The news was terrific for Nvidia and disappointing for everyone the other major players.

From Q2 to Q3 Intel slipped in both desktop (7%) and notebook (8.6%). AMD dropped (2%) in the desktop, and (17%) in notebooks. Nvidia gained 28.3% in desktop from quarter to quarter (Qtr-Qtr ) and jumped almost 12% in the notebook segment.

This was a not a very good quarter the shipments were down -1.45% on a Qtr-Qtr basis, and -10.8% on a Yr-Yr (year to year) basis. JPR found that graphics shipments during Q3’12 slipped from last quarter -1.5% as compared to computers, which grew slightly by 0.9% overall (however more GPU’s shipped than computers due to double attach). GPUs are traditionally a leading indicator of the market, since a GPU goes into every system before it is shipped and most of the PC vendors are guiding down for Q4.

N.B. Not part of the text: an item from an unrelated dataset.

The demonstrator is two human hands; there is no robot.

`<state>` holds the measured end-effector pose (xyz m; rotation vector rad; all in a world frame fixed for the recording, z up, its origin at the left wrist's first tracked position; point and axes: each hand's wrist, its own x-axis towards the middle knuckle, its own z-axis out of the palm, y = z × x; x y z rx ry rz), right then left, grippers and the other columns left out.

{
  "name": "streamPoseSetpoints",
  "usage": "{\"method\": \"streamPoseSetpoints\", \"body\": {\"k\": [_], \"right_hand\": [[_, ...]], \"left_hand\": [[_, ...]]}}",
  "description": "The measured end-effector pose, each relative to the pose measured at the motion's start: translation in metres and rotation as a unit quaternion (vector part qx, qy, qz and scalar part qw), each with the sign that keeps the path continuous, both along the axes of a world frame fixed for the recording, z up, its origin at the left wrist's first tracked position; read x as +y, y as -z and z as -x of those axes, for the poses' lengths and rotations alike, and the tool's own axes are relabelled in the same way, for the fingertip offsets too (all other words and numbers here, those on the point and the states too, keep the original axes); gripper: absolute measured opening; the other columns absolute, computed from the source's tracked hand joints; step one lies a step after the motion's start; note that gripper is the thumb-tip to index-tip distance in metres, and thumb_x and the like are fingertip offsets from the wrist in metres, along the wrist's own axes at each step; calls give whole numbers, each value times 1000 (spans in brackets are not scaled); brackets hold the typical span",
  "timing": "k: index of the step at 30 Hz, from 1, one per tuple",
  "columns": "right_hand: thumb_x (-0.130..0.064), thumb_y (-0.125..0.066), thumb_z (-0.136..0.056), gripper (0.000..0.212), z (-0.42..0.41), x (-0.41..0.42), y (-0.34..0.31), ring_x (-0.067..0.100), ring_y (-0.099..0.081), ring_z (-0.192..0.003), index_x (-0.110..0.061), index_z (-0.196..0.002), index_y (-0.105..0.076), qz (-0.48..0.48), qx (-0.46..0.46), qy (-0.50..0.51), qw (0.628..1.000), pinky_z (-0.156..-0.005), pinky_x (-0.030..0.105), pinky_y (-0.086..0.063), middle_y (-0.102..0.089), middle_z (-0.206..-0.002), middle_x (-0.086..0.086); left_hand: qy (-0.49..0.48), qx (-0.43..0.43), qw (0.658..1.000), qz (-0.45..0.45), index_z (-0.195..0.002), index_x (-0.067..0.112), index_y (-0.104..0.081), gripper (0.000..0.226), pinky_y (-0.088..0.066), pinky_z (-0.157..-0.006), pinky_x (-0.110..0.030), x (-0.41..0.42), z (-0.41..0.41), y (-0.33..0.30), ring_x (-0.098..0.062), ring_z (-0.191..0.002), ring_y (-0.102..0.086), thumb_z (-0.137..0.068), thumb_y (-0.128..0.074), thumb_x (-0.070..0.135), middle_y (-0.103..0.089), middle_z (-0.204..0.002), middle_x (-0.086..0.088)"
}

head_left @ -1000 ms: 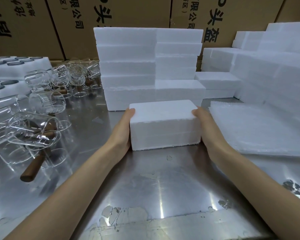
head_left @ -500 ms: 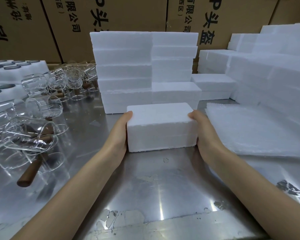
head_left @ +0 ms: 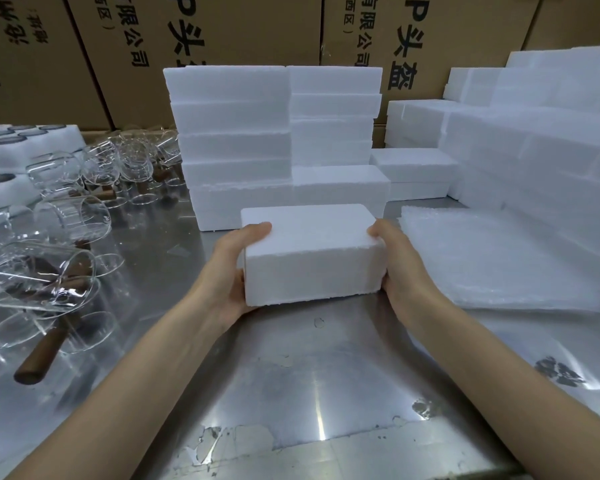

The turmoil in the PC market has caused JPR to modify their forecast since the last report; it is less aggressive on both desktops and notebooks. The popularity of tablets and the persistent recession are the contributing factors that have altered the nature of the computer market. Nonetheless, the CAGR [compound annual growth rate] for computer graphics from 2011 to 2016 is 3.6%, and JPR expects the total shipments of graphics chips in 2016 to be 608 million units.